God blocks man’s efforts to arise unto God via this Ziggurat but that doesn’t mean that God will not lift man up to God on His own terms.
Turn a few chapter to Gen. 28:10-17
Jacob has conned his Brother and Father and is on the run. One night he has a dream of a Ziggurat. Only we call it a ladder. In your Geneva Study Bibles that we give to the graduates you will find a note that says,
“Probably a vast stone ramp with steps. The phrase in Gen. 28 “top reached to the heaven” recalls the description of the Tower of Babel. Jacob may have seen a Ziggurat. This is supported by the reality that Jacob calls what he has seen “the gate of heaven,” and “the house of God.” One seldom refers to an extension ladder as the “house of God.”
On that Ziggurat Jacob sees angels going up and down.
So, here we’ve got the image of another ziggurat. However, this time it is in a positive context. This time what is communicated is that God intends to have concourse with man on His terms. Those terms include establishing Jacob (later Israel) as a nation and then blessing the nations through the descendant of Israel.
And who is Jacob’s most famous descendent?
The answer is Christ.
Jesus, who in John chapter 1, tells his new disciple Nathanael: “I tell you the truth, you shall see heaven open, and the angels of God ascending and descending on the Son of Man.” The image echoes Jacob’s dream.

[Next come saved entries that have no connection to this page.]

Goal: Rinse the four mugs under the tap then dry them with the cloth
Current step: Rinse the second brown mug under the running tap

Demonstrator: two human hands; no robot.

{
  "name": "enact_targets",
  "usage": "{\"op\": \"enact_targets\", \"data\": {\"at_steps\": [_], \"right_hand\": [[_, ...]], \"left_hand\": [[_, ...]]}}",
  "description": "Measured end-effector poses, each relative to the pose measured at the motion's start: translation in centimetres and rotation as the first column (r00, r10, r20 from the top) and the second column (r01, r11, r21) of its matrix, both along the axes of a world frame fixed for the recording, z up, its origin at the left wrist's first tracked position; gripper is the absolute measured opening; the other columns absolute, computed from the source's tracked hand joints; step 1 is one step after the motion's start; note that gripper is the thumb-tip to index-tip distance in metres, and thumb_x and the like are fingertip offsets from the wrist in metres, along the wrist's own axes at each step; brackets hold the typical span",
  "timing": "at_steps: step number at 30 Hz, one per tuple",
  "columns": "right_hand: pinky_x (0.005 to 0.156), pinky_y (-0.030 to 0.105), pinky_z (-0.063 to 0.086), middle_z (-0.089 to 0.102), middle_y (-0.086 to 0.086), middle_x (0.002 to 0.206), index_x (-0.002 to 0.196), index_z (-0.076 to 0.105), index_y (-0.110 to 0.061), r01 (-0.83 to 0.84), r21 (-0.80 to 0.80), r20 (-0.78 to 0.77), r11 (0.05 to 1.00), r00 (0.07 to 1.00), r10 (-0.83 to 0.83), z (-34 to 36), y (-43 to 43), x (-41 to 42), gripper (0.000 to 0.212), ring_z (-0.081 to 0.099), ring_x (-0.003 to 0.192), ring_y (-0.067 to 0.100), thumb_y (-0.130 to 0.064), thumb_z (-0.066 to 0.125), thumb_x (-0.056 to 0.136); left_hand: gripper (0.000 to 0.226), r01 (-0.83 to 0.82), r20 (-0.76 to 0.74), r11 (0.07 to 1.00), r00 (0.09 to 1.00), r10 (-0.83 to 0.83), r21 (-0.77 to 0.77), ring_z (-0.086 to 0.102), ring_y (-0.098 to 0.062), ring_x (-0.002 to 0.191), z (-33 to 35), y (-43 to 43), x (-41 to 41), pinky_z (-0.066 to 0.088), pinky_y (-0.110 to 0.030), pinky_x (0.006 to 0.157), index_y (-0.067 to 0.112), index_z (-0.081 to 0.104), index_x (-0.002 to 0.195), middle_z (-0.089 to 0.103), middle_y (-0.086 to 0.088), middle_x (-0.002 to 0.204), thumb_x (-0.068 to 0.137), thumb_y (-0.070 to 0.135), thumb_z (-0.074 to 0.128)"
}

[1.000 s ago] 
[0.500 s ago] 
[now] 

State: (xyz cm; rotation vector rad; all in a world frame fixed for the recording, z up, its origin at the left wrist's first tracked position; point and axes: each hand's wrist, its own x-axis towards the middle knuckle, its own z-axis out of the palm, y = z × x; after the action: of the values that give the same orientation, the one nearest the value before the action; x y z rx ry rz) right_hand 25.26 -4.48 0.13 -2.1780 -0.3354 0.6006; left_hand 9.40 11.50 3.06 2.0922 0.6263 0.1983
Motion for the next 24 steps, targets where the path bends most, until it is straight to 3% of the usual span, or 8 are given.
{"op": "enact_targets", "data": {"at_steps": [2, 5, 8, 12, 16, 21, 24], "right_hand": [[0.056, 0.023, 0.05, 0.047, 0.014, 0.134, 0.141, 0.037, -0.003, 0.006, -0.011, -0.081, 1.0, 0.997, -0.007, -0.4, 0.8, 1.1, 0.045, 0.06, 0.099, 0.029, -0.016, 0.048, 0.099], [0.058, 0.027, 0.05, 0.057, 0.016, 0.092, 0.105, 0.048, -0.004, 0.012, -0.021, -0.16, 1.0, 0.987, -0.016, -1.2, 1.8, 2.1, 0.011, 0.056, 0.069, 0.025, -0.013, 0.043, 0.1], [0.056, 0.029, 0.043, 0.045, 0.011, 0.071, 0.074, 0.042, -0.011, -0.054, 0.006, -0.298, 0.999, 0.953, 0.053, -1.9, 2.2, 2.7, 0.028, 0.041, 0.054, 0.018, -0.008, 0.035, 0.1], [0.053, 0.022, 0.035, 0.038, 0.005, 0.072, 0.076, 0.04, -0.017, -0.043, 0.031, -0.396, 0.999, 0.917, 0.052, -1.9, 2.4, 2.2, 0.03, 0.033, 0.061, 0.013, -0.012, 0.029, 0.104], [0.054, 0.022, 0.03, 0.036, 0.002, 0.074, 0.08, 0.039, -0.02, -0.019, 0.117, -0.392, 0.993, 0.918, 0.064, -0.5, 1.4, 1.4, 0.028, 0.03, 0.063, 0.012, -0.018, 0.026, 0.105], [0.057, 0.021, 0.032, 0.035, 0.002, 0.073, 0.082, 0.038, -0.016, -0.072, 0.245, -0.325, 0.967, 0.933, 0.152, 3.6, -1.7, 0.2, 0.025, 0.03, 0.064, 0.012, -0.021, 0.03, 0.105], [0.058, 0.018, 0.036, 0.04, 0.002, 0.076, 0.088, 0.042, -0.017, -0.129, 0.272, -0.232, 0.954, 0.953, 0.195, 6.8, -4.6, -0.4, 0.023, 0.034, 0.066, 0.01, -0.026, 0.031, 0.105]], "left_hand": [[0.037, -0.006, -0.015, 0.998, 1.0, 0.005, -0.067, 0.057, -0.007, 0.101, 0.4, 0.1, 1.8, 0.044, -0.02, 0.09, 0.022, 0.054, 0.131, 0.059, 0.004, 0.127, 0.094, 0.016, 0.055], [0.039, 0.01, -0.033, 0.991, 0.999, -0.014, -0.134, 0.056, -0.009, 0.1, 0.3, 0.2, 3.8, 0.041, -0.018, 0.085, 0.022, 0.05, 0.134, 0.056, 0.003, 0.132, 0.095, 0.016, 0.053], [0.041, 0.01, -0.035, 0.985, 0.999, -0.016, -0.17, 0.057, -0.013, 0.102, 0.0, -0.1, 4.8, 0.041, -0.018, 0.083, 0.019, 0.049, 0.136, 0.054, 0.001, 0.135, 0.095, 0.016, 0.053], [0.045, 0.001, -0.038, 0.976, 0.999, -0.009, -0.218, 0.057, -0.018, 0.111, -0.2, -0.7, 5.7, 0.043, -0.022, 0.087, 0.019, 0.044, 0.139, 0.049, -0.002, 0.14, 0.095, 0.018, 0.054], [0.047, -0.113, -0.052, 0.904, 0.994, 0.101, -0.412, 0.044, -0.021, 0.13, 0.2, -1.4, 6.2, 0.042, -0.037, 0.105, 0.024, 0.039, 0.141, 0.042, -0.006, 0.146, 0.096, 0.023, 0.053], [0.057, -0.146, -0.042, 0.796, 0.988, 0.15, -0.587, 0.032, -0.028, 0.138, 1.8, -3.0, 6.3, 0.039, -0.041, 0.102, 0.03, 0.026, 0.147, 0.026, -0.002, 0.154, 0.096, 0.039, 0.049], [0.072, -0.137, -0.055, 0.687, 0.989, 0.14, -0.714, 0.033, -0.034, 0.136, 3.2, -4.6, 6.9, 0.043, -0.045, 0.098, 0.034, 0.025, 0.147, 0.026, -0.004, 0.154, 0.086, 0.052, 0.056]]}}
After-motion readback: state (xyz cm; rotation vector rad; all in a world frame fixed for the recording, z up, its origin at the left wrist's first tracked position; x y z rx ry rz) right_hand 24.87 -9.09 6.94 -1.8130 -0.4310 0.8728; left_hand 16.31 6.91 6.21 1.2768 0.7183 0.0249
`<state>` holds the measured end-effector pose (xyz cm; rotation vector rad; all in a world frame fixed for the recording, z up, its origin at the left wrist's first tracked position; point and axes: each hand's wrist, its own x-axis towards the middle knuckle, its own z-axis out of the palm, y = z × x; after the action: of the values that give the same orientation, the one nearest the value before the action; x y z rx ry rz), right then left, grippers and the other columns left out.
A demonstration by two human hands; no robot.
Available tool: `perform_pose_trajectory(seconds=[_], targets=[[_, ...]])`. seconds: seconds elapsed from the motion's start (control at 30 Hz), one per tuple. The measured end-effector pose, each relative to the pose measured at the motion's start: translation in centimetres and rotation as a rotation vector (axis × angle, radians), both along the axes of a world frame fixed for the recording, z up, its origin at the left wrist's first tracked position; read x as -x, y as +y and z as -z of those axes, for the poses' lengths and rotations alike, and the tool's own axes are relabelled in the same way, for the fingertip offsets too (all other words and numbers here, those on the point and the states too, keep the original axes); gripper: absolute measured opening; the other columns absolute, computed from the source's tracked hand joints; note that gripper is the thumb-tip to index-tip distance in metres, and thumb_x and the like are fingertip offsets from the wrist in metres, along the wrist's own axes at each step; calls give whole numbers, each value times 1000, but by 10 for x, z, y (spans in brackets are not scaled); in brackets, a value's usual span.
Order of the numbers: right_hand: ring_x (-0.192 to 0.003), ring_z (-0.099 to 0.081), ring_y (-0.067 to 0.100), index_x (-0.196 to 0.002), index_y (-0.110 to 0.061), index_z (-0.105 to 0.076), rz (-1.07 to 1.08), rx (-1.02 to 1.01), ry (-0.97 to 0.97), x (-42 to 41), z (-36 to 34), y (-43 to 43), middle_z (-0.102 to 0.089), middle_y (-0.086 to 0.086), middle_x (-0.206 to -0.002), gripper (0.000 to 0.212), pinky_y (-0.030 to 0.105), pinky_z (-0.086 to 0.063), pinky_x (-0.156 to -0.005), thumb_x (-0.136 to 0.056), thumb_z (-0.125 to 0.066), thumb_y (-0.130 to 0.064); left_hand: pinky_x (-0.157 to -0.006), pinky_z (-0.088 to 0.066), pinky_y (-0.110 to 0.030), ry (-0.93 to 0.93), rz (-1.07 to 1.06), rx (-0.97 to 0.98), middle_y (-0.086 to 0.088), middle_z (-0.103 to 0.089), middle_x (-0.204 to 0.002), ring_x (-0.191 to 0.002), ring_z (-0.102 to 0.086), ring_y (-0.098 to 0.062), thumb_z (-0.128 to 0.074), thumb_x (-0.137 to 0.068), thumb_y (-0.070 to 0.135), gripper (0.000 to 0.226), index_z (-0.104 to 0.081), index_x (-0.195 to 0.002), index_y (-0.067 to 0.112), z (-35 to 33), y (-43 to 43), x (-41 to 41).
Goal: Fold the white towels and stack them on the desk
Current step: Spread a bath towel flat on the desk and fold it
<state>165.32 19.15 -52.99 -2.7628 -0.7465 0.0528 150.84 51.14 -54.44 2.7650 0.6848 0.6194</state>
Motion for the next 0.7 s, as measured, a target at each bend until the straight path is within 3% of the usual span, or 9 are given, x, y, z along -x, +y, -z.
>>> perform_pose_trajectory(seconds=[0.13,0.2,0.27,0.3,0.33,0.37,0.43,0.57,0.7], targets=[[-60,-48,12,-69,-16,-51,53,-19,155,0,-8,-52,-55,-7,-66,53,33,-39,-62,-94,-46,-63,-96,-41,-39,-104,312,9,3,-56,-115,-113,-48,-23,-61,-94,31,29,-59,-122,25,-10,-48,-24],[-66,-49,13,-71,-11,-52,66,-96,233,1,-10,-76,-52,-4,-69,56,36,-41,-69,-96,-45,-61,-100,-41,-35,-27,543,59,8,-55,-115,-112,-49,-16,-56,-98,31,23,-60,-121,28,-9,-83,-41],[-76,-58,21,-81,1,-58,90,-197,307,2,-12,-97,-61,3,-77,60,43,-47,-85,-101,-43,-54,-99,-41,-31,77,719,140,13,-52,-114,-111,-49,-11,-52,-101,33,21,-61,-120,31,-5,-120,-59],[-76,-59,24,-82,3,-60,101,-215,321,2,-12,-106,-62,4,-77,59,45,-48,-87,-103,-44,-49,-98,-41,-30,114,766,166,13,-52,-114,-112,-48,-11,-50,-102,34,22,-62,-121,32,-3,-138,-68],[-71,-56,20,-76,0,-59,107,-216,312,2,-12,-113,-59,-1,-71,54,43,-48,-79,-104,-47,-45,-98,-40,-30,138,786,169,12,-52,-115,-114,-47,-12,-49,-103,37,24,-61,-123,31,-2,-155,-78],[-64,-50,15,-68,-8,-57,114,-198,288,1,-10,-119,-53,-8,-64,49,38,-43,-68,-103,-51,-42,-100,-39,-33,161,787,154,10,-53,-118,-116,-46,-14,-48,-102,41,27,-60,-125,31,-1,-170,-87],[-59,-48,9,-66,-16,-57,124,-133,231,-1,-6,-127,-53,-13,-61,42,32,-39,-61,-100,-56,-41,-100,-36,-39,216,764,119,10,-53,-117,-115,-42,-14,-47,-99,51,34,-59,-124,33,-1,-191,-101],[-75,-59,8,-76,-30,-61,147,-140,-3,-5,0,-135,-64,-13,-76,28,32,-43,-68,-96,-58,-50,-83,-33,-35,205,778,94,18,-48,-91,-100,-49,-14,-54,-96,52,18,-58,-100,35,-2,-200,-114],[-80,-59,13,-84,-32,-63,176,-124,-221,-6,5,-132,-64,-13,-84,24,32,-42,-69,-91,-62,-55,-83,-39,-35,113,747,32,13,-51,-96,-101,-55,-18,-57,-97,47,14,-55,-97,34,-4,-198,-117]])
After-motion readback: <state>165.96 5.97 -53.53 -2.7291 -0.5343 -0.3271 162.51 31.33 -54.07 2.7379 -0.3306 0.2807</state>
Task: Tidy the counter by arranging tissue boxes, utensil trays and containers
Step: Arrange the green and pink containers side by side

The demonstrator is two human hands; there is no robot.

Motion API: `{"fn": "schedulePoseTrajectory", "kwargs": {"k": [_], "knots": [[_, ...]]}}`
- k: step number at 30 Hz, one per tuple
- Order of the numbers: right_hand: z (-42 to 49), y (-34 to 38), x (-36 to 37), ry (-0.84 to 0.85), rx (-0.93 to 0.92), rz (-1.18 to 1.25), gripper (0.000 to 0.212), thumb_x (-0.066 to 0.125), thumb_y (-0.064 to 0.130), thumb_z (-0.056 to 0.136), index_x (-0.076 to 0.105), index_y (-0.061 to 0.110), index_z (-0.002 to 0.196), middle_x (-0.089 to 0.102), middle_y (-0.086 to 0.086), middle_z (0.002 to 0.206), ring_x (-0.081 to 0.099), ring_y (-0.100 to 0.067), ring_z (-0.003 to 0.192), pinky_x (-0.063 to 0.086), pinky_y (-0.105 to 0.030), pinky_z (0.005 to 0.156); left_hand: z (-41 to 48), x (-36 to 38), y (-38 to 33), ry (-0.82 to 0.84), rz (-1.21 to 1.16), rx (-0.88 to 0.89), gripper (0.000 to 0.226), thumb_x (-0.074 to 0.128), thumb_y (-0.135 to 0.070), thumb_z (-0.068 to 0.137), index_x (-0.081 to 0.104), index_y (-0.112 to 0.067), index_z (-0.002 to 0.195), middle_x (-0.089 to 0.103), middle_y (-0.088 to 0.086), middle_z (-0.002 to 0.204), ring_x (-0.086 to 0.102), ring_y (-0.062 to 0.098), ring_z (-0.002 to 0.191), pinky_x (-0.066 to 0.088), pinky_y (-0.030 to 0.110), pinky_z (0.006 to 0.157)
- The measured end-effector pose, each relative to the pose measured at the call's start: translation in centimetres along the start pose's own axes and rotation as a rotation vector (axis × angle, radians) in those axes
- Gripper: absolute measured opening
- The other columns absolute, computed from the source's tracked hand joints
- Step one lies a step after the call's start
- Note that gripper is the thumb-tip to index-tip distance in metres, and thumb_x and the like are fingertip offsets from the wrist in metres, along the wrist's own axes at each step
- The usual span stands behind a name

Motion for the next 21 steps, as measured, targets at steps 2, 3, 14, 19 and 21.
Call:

Concourse with God is NOT by us building Ziggurats to God.
Concourse with God is NOT by esteeming Israel as some kind of Ziggurat.
Concourse with God is a Cross as the only Ziggurat to God.
The real stairway to heaven the Son of Man – Jesus himself, through the Cross.
Conclusion
Babel = Confusion
Ancient Akkadian meaning = Gate of god
Both remain true depending which worldview you drop the word Babel in. If the word resides in a Biblica Worldview then it does mean confusion and it means confusion because man is seeking to create a world apart from the only one who can give order. Confusion results when any people seeks to create order apart from God.
If the word resides in a humanistic worldview then Babel does mean “gate of God,” inasmuch as man believes that by deleting God they can be on the cusp of being god themselves.
At Babel man is at war with God.
The good news is that Christ has come so that man can sue for peace. Christ has turned away God’s warrior wrath against insolent Babel builders who find themselves weary of prosecuting war against God.
Christ is our Akkadian Babel. He is the true gate of God. Only through a known Christ can men find peace with God.